Wednesday 16 January 2019

[Review] Quack Keep

Villain or victim? You can find out by reading
 the adventure (or this review)!
Let's start the new year with a review I've been sitting on since September! Quack Keep is a system neutral campaign setting with a heavy emphasis on fowl folk. Yes, bird people - ducks, geese, crows, and so on. Yeah, I know, it sounds silly, but so do dragonborn, tortles, gnomes, hit points. Ducks have been part of the hobby since the very first edition of RuneQuest realesed in 1978, which showed a fine example about how to present seemingly comical ideas with a serious face.

Quack Keep was written by RuneQuest and Judges Guild veteran Jennell Jaquays (an expert of both duck-centric adventures and sandbox settings), and Darcy Perry (the excellent sculptor running Star Hat Miniatures). Like The Dragon's Secret re-release, Quack Keep was part of the Dungeons of Doom IV kickstarter campaign. Unlike The Dragon's Secret, this was an entirely new product.

The 54 pages long book's cover is a stunning piece by Jaquays, depicting some of the locals facing the fiersome ducdrackon. I'm not sure if it's the colors, or the stern expressions of the ducks, but the goofy premise doesn't detract from the serious tone and tenseness of the scene. It's a damn fine cover, one I would gladly put on my wall. The interior feels like a black & white book that got colored later: the text is black & white except for the red titles, the header and some pictures are greyscale, while others are full color. While this dissonance irks me a bite, the top notch quality of the artwork more than compensates for it. The character illustrations done by Darcy Perry are particularly praiseworthy, they are both beautiful and full of personality.

Quack Keep begins with an introduction and a guide about how to use the book.

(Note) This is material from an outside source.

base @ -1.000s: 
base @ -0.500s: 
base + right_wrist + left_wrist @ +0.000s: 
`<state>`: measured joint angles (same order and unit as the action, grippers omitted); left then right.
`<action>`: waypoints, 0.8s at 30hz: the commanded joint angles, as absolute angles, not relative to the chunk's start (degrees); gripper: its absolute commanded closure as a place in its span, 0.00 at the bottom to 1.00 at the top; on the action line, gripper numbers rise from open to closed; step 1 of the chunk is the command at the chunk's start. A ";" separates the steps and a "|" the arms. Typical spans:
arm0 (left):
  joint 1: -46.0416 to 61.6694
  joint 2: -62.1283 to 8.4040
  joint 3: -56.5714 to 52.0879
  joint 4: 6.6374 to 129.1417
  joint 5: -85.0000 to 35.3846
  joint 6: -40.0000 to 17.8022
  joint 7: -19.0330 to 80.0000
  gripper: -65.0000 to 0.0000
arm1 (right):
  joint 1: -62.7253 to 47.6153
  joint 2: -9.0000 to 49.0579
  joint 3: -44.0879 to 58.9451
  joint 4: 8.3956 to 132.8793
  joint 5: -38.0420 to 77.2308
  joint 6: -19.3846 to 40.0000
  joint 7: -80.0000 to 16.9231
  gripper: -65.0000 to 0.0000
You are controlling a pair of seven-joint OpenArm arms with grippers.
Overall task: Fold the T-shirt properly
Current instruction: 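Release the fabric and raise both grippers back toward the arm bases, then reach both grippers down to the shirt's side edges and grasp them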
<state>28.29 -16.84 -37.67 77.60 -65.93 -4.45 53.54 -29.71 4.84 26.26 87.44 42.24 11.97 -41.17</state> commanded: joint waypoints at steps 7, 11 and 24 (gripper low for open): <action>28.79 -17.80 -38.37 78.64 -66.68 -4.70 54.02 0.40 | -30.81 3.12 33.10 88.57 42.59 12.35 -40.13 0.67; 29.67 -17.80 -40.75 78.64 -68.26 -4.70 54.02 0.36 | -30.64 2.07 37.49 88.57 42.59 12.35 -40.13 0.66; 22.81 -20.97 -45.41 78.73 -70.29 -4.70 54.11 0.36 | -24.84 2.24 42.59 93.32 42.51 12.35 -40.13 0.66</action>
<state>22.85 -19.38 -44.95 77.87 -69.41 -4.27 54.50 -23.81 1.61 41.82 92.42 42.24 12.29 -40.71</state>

The setting uses the Story Scale System, which is a universal system to describe the stats of anything - characters, magic items, you name it. The scale uses both numbers and descriptors. It goes from 0 (Calamitous) to 100 (Mythical), with a value of 2 being average, 5 superior, 40 legendary. I had a hard time wrapping my head around it and gave up on using it for conversion. Going with either an exact numerical system (preferably one close to D&D, which most buyers use anyway), or a purely descriptive scale with fewer tiers would have had been a better choice. If there are plans to use the SSS for future products, I recommend creating a conversion guide at least, for at the moment preparing to run the module in any system needs a tremendous effort from the GM.

The book introduces the setting's backstory in a single page. Reedy Bend is an unremarkable section of the river Cygnus, which happens to be a Nexus Point - a place where planes intersect. The region was settled by ducks after the god Oduck's ship, Squidquacknir crashlanded here. They built a prosperous civilization, that had to be rebuilt after the ducdrackon Daffyd Platypyros wrought havoc upon the area. Nowadays the ducks thrive again, despite the gargantuan monster's presence. The summary is great for several reasons: it's short, it puts the reader in picture about the region, and it leaves several questions unanswered. Anticipation to find out more is a good way to keep the reader motivated in getting involved with the setting.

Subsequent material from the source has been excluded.